Many of us think of boundaries as sets of rules or ultimatums that we implement to safeguard our needs. This may work sometimes, but it serves more as a way of expressing preferences and making firm requests. It's really not someone else's job to cater to us. Even if they somehow did try to fulfill our needs, eventually resentment and power imbalances would begin to permeate the relationship.
Boundaries are actually more about us than other people. It involves the process of self-attunement and getting clear on our needs so that we can communicate them in a way that makes us responsible for getting them met. It's important to have a plan of action that we are prepared to take in the event that the boundary is not respected. If we're not expressing a follow through, then it's simply a firm request, not a boundary. As we mentally rehearse our boundaries, we have to make sure that we're choosing a follow-through that feels actionable, not scary or too difficult to do.

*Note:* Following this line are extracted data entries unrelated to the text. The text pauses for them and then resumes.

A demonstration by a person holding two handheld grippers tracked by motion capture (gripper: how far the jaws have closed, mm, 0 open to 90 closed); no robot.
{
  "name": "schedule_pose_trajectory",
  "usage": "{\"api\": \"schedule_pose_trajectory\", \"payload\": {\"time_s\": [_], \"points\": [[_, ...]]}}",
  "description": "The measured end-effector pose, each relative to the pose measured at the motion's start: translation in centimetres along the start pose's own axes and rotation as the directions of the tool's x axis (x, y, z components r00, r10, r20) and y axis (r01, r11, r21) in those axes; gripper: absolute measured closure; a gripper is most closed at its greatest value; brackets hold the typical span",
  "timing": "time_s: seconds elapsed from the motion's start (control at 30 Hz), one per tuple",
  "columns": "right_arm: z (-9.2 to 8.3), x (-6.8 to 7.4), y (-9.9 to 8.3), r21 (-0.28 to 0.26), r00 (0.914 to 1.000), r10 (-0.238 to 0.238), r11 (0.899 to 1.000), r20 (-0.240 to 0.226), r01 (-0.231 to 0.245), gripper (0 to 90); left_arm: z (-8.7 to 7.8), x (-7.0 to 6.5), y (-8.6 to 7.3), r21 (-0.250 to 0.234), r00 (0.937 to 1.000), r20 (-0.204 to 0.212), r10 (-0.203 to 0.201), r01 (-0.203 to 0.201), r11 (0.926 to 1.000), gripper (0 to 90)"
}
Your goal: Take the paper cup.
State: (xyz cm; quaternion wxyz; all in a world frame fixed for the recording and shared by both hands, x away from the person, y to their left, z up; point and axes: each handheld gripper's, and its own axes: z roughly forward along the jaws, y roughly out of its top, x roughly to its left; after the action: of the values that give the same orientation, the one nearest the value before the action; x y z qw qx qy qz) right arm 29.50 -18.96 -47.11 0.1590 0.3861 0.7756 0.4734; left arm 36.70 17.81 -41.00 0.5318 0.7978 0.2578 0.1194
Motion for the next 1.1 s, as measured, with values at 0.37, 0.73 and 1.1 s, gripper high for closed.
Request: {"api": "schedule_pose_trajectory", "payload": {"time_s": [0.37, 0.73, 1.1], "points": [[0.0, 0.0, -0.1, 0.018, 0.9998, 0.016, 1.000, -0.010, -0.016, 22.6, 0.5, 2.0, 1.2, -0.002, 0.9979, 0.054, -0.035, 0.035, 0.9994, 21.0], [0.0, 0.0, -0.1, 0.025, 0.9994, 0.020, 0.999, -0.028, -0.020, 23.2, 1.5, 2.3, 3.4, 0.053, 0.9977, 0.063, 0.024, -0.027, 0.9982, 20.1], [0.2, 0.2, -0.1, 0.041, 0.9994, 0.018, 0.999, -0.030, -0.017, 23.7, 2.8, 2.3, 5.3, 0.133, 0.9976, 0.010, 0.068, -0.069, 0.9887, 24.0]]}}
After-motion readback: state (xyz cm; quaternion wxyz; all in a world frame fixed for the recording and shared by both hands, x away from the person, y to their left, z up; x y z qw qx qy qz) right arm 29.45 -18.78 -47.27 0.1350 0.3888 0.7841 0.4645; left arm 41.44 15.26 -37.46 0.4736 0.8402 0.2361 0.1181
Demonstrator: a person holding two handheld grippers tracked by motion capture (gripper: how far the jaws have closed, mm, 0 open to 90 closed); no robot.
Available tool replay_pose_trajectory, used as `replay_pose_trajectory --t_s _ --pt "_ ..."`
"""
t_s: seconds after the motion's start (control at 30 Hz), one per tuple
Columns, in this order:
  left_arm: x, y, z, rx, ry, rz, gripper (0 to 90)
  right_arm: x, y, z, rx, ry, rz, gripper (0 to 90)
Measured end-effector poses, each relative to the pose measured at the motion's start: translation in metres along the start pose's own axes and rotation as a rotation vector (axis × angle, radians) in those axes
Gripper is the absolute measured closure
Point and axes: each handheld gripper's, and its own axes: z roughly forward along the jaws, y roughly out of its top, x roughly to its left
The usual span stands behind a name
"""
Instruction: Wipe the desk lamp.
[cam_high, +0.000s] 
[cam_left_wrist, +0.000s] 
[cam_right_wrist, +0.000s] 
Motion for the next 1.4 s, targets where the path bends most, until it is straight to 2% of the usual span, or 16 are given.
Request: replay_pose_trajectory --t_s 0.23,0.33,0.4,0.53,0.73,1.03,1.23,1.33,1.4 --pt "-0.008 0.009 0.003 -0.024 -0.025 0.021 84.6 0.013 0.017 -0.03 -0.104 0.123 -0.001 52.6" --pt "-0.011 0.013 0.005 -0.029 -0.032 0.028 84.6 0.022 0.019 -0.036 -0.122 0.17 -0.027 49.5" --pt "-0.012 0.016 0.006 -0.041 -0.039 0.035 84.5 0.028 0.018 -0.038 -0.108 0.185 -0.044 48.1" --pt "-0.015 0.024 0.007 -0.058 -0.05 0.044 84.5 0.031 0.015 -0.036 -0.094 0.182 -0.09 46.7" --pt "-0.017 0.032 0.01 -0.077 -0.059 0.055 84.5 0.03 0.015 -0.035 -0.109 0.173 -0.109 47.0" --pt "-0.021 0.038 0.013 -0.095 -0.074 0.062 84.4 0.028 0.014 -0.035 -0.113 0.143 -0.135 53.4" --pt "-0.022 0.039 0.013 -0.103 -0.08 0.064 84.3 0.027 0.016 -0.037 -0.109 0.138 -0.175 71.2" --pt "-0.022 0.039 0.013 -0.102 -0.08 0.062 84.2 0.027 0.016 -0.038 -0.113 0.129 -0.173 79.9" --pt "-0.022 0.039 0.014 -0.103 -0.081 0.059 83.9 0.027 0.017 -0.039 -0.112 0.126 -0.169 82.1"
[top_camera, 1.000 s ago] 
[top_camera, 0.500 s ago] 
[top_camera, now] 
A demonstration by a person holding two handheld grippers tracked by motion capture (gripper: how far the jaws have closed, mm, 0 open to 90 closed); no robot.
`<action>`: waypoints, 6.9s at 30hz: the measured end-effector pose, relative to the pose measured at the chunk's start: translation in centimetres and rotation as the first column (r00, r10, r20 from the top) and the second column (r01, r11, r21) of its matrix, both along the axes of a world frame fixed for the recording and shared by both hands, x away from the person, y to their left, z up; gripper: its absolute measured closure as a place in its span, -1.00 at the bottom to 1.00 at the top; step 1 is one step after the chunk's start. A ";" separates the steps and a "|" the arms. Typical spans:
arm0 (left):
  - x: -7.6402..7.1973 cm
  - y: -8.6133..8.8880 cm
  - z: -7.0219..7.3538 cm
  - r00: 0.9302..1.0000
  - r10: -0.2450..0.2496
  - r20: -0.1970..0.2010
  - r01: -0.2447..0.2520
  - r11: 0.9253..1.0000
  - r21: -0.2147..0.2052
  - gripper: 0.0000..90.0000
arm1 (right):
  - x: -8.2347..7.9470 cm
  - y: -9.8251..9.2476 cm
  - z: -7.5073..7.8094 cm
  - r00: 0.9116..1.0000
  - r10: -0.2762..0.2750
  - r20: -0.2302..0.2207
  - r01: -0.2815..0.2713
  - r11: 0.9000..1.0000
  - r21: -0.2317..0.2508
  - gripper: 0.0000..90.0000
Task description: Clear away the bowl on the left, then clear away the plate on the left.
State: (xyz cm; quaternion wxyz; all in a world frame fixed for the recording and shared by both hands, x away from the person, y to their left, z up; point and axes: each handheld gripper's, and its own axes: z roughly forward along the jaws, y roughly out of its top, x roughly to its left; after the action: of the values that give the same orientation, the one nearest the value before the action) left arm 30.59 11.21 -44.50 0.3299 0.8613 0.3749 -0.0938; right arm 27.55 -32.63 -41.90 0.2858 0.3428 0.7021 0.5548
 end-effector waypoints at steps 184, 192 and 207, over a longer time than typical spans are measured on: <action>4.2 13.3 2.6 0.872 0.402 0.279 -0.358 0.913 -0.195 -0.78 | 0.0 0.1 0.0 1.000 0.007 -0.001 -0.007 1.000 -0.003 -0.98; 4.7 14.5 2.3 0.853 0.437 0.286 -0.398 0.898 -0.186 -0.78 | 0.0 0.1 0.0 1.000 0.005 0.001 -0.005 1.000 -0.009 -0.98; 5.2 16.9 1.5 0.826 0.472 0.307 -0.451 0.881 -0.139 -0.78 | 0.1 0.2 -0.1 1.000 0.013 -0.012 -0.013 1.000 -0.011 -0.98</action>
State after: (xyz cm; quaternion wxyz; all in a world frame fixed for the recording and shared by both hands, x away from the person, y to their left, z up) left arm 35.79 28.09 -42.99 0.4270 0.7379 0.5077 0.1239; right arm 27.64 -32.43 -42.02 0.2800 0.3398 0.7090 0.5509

And lastly, we need to practice using “I” statements and a neutral tone as much as possible. This part is crucial. The more accountable and regulated we learn to communicate, the more empowered we are and the less likely to elicit defensiveness in the other person. Think of it as the same tone of voice you would use if checking on a restaurant's wait list while pressed for time, “If the wait is long, we'll try another place.” It's not meant to be offensive. Try to be informative, clear and easy to understand.
Example:
“You're so rude! Stop criticizing my appearance every time we talk on the phone.” -Request
“I don't want to hear criticisms of my appearance. If it happens again, I'm going to hang up the phone and we'll have to reschedule our call.” -Boundary with actionable consequence and neutral tone.
“If you keep criticizing my appearance, I'll never call you again!” -Boundary with anger and consequences that may be difficult to uphold and could make us less believable going forward.
Try it out:
• As you think about a situation or relationship, become aware of something that feels hurtful, too much, or is misaligned with your values.
• Sense into what would feel better. What's missing? What is something you could use a little more of next time? What behavior, frequency, or intensity could you use less of?
• Communicate with neutrality. Speak up on behalf of your needs with clearly stated actions that you will take in the event that the ask isn't possible or heard. No need for yelling or ultimatums or threats.